--- Given entries Enclosed Below ---
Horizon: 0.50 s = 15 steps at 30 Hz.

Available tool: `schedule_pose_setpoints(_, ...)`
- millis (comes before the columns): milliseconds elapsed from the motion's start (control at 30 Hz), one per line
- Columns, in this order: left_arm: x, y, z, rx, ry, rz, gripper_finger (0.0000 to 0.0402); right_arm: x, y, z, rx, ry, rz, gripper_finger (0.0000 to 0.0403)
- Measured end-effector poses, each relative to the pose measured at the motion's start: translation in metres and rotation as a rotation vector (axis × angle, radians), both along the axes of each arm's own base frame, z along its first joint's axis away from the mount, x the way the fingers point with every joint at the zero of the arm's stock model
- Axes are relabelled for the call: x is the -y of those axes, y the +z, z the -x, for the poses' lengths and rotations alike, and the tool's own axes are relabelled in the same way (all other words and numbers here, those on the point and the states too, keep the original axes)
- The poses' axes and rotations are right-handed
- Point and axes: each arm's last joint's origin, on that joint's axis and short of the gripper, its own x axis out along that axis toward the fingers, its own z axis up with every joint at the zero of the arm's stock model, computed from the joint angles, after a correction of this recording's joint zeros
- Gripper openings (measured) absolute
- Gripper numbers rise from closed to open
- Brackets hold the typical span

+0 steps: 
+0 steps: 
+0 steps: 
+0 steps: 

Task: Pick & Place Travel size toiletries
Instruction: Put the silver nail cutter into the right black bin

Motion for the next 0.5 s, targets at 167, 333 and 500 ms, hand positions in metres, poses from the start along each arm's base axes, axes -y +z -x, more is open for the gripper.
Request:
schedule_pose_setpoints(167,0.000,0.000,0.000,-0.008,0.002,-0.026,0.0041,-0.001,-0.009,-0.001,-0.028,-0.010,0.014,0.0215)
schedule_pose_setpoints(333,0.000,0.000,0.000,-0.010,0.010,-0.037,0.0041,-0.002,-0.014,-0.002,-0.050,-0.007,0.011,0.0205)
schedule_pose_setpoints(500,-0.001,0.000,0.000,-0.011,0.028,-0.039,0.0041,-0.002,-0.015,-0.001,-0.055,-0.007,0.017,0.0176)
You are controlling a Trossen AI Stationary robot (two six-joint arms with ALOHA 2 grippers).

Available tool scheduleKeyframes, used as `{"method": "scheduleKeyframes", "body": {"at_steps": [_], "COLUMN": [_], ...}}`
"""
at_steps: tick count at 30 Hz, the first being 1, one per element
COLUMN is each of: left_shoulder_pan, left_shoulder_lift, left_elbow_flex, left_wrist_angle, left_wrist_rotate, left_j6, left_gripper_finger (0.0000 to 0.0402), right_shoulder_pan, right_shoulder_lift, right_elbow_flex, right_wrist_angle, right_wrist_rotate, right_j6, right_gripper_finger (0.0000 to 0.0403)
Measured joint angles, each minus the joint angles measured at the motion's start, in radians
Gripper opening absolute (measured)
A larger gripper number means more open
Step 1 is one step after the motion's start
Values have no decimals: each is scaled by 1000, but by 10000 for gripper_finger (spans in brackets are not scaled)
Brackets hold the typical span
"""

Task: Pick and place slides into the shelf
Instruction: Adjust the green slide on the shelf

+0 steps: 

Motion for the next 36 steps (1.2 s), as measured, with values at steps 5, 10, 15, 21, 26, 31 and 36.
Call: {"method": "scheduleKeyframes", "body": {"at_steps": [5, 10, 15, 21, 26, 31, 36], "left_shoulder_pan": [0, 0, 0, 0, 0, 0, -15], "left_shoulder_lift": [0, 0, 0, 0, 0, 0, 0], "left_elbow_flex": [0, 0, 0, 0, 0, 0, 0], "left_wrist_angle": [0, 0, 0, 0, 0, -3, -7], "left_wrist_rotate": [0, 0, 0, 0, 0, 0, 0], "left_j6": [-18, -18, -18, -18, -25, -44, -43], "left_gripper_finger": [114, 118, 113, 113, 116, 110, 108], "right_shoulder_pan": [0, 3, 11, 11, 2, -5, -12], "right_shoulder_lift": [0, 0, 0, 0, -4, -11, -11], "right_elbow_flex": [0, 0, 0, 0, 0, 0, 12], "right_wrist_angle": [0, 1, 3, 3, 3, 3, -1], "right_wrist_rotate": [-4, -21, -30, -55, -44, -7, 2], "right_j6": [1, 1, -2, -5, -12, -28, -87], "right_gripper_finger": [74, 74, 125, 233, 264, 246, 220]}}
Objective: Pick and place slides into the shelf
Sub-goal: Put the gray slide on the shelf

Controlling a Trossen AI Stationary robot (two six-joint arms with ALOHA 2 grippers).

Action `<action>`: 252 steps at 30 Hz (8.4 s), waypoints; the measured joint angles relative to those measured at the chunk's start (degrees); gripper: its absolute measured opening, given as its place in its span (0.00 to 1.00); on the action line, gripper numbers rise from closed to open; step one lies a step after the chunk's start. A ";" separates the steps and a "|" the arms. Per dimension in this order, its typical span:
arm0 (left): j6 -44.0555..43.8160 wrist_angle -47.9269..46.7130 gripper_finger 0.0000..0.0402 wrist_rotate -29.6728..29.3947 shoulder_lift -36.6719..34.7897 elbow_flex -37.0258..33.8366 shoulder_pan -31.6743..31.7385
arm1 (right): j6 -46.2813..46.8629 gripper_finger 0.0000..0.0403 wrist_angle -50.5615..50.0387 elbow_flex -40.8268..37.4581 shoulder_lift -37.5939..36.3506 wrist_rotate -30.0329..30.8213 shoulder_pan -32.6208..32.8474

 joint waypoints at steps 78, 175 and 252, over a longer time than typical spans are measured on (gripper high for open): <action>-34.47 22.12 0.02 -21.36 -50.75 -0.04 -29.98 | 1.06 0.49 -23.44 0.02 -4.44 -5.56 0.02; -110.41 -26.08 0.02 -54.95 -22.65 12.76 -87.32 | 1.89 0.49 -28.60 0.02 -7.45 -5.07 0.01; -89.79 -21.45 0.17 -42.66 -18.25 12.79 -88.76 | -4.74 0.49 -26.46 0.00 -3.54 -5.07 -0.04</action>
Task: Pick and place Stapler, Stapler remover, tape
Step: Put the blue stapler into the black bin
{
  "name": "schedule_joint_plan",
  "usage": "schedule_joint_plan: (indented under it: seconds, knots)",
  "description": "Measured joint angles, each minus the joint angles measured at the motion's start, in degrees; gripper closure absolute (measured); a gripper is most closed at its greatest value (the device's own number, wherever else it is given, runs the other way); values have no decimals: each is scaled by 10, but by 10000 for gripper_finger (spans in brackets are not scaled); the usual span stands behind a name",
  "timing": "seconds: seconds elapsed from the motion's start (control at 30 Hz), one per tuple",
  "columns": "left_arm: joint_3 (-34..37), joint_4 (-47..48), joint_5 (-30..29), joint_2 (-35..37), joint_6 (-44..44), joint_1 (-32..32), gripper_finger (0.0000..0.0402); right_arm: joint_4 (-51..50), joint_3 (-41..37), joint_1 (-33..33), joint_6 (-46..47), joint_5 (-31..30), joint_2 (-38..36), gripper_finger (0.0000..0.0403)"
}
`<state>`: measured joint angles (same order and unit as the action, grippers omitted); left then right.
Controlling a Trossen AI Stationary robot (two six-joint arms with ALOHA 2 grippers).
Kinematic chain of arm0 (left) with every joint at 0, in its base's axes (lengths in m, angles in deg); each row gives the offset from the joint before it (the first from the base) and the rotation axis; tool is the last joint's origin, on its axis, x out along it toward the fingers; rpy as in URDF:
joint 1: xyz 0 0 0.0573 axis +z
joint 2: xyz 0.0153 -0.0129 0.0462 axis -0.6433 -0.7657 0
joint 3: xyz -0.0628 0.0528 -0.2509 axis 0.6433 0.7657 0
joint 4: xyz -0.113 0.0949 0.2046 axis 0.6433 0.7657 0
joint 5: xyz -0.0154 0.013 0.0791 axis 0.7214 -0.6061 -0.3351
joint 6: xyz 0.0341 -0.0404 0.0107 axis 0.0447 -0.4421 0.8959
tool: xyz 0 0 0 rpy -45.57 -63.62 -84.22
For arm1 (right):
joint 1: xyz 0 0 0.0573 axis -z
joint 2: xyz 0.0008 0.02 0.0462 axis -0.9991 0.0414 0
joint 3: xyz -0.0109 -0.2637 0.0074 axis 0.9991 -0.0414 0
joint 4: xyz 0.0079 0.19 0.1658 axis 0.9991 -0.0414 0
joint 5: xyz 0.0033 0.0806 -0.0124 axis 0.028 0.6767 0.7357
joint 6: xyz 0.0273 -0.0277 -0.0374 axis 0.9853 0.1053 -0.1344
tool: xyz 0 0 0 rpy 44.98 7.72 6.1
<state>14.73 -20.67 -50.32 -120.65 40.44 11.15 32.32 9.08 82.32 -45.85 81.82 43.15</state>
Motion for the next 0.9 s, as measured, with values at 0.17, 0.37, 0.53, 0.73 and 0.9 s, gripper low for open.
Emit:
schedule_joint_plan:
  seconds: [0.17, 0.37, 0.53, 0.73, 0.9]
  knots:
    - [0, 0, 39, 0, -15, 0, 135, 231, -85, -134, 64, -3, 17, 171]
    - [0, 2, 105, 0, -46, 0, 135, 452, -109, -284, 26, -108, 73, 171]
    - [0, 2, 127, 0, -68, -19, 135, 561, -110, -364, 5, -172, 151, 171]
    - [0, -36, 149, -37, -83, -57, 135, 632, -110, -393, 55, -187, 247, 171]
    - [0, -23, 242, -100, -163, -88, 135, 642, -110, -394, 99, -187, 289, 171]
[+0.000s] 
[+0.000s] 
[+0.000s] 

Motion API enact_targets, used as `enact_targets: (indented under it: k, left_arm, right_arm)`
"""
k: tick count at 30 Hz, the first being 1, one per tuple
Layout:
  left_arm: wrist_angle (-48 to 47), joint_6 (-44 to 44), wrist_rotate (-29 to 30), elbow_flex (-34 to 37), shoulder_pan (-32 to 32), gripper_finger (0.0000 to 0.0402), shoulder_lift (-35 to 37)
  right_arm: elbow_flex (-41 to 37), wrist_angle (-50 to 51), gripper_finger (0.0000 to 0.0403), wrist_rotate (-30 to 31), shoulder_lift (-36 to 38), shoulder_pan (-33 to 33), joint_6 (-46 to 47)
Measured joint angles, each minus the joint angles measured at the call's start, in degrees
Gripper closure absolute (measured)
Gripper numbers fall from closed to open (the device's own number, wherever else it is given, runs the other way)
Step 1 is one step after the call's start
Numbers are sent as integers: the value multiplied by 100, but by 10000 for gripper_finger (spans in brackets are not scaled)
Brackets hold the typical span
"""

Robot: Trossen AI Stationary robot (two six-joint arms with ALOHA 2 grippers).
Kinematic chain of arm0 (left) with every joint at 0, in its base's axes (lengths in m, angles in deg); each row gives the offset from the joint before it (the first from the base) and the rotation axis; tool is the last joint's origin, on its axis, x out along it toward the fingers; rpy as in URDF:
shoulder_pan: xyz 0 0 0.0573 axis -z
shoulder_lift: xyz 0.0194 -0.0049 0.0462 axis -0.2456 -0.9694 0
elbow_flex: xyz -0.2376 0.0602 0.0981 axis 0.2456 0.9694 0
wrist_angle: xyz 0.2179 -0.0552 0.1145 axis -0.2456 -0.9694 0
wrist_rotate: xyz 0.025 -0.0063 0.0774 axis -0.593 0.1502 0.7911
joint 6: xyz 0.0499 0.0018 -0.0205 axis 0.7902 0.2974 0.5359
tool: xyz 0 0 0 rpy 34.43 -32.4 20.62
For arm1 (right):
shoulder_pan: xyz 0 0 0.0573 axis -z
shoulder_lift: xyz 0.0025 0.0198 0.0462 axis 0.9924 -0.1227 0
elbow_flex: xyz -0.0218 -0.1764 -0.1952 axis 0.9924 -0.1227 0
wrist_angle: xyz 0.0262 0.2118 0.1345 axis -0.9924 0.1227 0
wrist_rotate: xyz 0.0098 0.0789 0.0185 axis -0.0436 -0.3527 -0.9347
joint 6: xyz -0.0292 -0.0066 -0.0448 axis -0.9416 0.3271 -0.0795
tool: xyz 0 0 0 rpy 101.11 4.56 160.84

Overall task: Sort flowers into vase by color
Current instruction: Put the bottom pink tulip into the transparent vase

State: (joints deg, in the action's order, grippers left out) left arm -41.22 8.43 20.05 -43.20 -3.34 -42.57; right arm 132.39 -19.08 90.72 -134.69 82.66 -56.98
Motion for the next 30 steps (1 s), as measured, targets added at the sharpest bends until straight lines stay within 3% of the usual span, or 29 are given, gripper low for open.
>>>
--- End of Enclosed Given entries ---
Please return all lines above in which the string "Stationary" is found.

Exercise result:
You are controlling a Trossen AI Stationary robot (two six-joint arms with ALOHA 2 grippers).
Controlling a Trossen AI Stationary robot (two six-joint arms with ALOHA 2 grippers).
Controlling a Trossen AI Stationary robot (two six-joint arms with ALOHA 2 grippers).
Robot: Trossen AI Stationary robot (two six-joint arms with ALOHA 2 grippers).

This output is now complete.